### TASK DESCRIPTION
Word for word, the data below must be repeated in full; no picture is to be included.
|---|
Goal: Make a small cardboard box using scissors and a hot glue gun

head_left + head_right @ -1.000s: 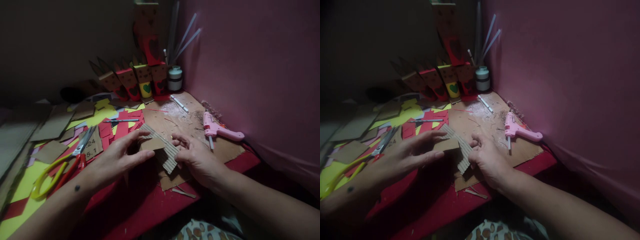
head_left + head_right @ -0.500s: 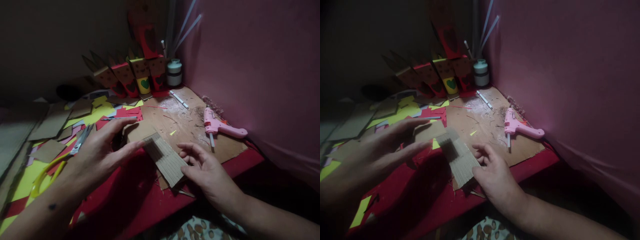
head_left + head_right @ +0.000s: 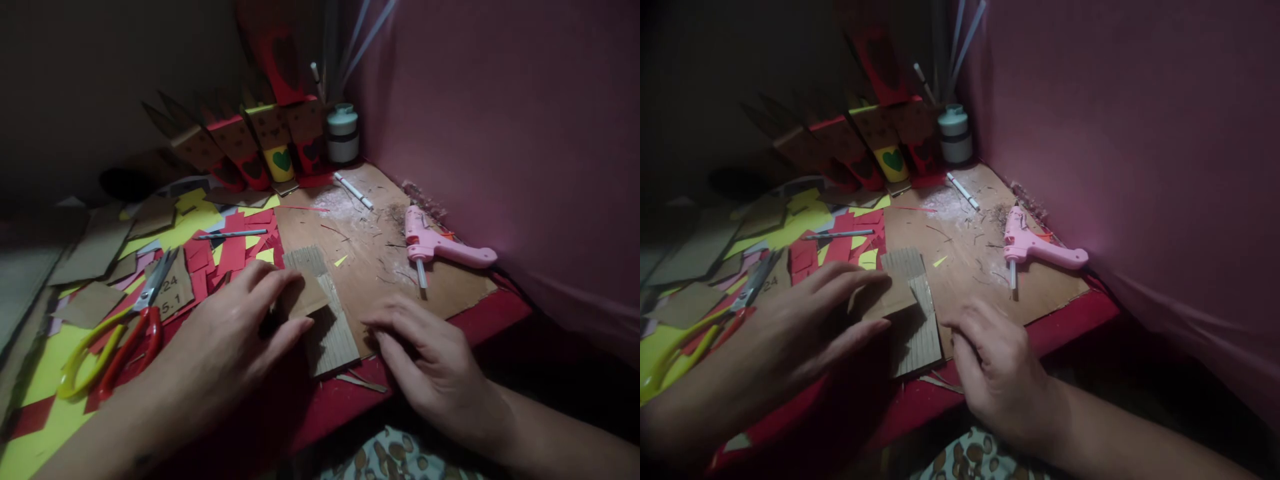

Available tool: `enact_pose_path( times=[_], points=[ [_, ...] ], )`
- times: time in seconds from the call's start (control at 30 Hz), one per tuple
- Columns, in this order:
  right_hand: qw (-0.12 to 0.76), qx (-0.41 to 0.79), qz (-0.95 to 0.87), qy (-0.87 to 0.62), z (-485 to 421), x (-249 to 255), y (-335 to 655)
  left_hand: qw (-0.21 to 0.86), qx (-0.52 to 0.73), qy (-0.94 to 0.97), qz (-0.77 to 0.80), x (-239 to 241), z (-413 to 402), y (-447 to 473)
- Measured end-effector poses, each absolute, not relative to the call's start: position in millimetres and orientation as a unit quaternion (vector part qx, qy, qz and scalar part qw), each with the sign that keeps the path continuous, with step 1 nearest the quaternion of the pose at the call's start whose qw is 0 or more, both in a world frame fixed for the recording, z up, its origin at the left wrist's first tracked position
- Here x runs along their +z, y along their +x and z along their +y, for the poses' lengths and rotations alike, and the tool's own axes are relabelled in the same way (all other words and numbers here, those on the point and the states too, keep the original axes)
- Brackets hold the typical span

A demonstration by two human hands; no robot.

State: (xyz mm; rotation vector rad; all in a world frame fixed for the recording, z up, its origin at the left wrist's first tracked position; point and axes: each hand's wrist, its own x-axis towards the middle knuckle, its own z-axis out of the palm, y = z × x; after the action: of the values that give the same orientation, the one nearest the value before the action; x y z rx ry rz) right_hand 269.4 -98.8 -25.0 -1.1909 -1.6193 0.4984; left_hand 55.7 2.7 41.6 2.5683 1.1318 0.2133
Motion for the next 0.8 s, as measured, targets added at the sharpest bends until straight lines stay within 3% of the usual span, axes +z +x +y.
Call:
enact_pose_path(
  times=[0.33, 0.8],
  points=[
    [0.444, 0.128, -0.801, -0.380, -87.2, -29.0, 276.2, 0.085, 0.033, 0.935, 0.344, 42.5, 4.1, 82.7],
    [0.381, 0.111, -0.841, -0.368, -88.0, -42.3, 272.2, 0.162, -0.053, 0.927, 0.335, 48.0, 7.2, 94.8]
  ],
)
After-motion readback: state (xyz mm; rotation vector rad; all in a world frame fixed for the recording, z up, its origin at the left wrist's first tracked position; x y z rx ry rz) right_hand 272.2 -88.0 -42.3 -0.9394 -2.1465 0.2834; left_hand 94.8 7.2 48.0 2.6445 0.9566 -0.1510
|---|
### TASK ANSWER
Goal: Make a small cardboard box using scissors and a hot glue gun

head_left + head_right @ -1.000s: 
head_left + head_right @ -0.500s: 
head_left + head_right @ +0.000s: 

Available tool: `enact_pose_path( times=[_], points=[ [_, ...] ], )`
- times: time in seconds from the call's start (control at 30 Hz), one per tuple
- Columns, in this order:
  right_hand: qw (-0.12 to 0.76), qx (-0.41 to 0.79), qz (-0.95 to 0.87), qy (-0.87 to 0.62), z (-485 to 421), x (-249 to 255), y (-335 to 655)
  left_hand: qw (-0.21 to 0.86), qx (-0.52 to 0.73), qy (-0.94 to 0.97), qz (-0.77 to 0.80), x (-239 to 241), z (-413 to 402), y (-447 to 473)
- Measured end-effector poses, each absolute, not relative to the call's start: position in millimetres and orientation as a unit quaternion (vector part qx, qy, qz and scalar part qw), each with the sign that keeps the path continuous, with step 1 nearest the quaternion of the pose at the call's start whose qw is 0 or more, both in a world frame fixed for the recording, z up, its origin at the left wrist's first tracked position
- Here x runs along their +z, y along their +x and z along their +y, for the poses' lengths and rotations alike, and the tool's own axes are relabelled in the same way (all other words and numbers here, those on the point and the states too, keep the original axes)
- Brackets hold the typical span

A demonstration by two human hands; no robot.

State: (xyz mm; rotation vector rad; all in a world frame fixed for the recording, z up, its origin at the left wrist's first tracked position; point and axes: each hand's wrist, its own x-axis towards the middle knuckle, its own z-axis out of the palm, y = z × x; after the action: of the values that give the same orientation, the one nearest the value before the action; x y z rx ry rz) right_hand 269.4 -98.8 -25.0 -1.1909 -1.6193 0.4984; left_hand 55.7 2.7 41.6 2.5683 1.1318 0.2133
Motion for the next 0.8 s, as measured, targets added at the sharpest bends until straight lines stay within 3% of the usual span, axes +z +x +y.
Call:
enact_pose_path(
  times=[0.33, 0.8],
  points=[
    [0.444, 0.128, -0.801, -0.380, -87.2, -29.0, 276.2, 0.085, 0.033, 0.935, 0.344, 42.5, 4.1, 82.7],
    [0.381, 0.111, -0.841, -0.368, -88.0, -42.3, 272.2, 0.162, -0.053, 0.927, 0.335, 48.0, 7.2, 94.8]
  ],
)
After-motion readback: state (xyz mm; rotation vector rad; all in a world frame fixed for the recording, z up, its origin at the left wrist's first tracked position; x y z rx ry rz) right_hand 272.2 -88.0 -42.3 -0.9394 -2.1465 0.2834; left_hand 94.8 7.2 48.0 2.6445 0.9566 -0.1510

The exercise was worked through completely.